Since we had a slums district, we figured we also needed a rich district. We decided the rich district should be on a high plateau overlooking the city, so we built a mountain. However, our plans were altered by a chance occurrence just as I was finishing the stairs leading up to it. To grief me, Ben decided to pour water from the top of the stairs, washing me back to the bottom. As I looked at the waterfall on the stairs, I said to him “This kind of looks like a face is vomiting everywhere. OH MY GOD I WILL MAKE A FACE SURROUNDING THE STAIRS”:
Of course, long before I finished the face, we realized this could no longer be the rich district. This would be the haunted district, and we would call it Hollow Mountain. Hollow Mountain features a graveyard, the home of the Count of Garbendorg (it’s inside the face), and an incredible story-telling tower:
We started getting more ideas for sections to add to the town. I created a frozen canal district, at the center of which is a snowman flipping off the slums:
REAGANOTH: God of winter and disdain for the poor. Mortal enemy of Credotir. Some scholars believe that it is REAGANOTH’S overwhelming hatred for the impoverished that fuels the permanent winter of the canal district.
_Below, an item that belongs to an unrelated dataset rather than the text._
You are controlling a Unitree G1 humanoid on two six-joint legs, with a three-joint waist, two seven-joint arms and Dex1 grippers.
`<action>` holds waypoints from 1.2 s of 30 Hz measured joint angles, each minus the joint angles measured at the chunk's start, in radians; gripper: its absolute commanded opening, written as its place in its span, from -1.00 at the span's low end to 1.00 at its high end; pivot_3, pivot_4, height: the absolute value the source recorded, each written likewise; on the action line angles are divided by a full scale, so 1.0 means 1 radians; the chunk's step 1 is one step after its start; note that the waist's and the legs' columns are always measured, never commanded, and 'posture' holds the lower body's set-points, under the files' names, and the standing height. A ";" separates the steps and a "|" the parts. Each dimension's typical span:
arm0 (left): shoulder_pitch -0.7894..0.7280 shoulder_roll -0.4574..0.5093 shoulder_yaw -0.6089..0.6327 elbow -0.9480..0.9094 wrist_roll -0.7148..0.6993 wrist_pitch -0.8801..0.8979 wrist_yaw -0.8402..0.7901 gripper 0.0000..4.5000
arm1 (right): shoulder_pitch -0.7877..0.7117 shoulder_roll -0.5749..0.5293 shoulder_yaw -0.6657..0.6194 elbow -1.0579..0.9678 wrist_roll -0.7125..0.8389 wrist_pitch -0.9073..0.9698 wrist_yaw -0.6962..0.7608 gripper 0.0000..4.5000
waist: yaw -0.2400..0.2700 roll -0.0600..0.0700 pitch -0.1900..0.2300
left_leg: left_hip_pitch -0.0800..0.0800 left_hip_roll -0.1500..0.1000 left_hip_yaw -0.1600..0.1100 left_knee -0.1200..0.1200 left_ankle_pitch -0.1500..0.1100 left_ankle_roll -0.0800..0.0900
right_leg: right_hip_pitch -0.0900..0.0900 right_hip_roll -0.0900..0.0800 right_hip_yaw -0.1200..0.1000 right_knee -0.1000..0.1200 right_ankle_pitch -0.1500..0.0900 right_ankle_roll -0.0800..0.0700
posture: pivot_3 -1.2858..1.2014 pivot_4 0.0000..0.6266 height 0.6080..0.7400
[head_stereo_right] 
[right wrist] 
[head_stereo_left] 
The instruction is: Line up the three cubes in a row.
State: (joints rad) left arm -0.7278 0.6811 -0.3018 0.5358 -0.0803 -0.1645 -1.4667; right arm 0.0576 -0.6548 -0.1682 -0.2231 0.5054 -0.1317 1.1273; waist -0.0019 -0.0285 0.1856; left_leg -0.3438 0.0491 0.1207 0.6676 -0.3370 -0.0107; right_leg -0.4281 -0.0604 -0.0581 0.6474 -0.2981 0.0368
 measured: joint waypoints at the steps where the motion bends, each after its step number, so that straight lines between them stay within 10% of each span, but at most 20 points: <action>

The canal district sits on the edge of the slums district, and it has a half-frozen waterfall leaking into the slums. Someone added some sponges to hold back the water, and a sign:
Only the sponge holds back REAGANOTH’S mighty wrath.
Another sign is hidden amongst the stones.
We cannot be stopped. Justice shall trickle down.
Then there’s TREEBOR:
TREEBOR: GOD OF ALL THINGS MANLY
NATURE? VERY MANLY! TREEBOR IS GOD OF ALL THINGS NATURE!
WEIGHTLIFTING? YES! MANLY, IF WEIGHTS ARE NOT MADE OF WOOD!
WOMEN? ONLY IF THEY ARE VIRGINS! OTHERWISE NO!
LEGS? TREEBOR WOULD NEVER WISH FOR SUCH UNMANLINESS
TREEBOR? YES! TREEBOR IS GOD OF TREEBOR!
The last of the four gods is an hourglass:
PROCRASTINATIUS: God of college students. Believed to be one of the guiding forces behind the creation of Garbendorg and its many glorious structures.
There’s a lot more content in the town I promise I’ll get around to sharing (this is less than a fifth of what’s been created), but that’s probably enough for now. I’ve also got a boatload of thoughts about how this connects to art and expression, and I’m beginning to question whether this is even a video game at all, but rather a highly simplified design tool. I’ll explore those concepts later, though. For now, I just hope I’ve piqued your interest.